Did it take a mythological deformity to find a gorgeous man who was as needy as I was?

(Yup.)



What would it take for him to be enough? Even if I were to cook him up and eat him, fry his deliciousness with butter and a bib, swallow him up and digest him inside me, it still wouldn’t be enough.

(Exactly what your SO hopes that you’re thinking.)



All those years I had tried to get us to cohabitate, and all it took for this blond scientist b*tch was some little womb booger and there he was, boom, ready to commit.

(I love this quote just because she calls the fetus a womb booger.)



If I was dead and he wasn’t dead, did that mean he had all the power? If I died for him, it was kind of like him not texting me back on a cosmic level.

(Lucy has her priorities straight.)



He had such a want for me, a desperation that I go under.
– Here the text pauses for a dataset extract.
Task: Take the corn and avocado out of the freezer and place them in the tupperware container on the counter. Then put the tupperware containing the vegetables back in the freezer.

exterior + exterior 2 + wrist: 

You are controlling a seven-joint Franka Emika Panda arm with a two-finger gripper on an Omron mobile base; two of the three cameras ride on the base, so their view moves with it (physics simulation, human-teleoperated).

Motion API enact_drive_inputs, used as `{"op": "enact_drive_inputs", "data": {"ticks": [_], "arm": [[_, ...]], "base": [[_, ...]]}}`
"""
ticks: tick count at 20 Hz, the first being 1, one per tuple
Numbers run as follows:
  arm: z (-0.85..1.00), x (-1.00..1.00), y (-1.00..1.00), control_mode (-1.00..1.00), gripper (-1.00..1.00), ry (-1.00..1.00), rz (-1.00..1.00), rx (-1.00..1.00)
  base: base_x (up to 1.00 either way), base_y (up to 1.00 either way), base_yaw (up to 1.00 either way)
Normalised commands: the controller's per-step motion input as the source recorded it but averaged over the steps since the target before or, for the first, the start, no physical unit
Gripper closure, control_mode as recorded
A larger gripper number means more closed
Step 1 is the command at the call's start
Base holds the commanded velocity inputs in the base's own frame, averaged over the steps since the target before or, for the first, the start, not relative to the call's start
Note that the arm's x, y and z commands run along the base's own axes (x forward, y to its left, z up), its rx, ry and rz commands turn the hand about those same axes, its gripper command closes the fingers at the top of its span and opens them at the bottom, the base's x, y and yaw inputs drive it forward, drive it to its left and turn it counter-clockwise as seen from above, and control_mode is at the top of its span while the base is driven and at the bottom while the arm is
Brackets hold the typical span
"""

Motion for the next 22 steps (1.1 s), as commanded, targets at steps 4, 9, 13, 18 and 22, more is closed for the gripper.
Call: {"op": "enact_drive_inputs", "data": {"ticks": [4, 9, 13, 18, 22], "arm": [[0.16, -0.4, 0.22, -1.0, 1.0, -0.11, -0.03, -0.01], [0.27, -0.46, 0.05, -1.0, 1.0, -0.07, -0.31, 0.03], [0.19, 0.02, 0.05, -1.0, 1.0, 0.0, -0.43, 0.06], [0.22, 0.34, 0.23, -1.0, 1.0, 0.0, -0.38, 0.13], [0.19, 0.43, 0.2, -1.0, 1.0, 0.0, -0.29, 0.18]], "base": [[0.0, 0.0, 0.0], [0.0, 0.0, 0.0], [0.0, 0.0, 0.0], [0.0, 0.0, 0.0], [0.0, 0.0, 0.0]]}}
He had wanted so badly that it be my own want that brought me under, that was how vulnerable and powerless he was over his own feelings. His need was so big that he couldn’t own it. He needed it to be my need.

(Gaslighting your gut feelings be like.)



Didn’t we all just want a thousand hard c*cks attached to the bodies of boys who have died for us, still warm, to plug our infinite holes?

(Um. No.)



A/N: Thank you for getting to the end of the first installment in my ‘Women of Words’ series where I read feminist literature by a new feminist author each month.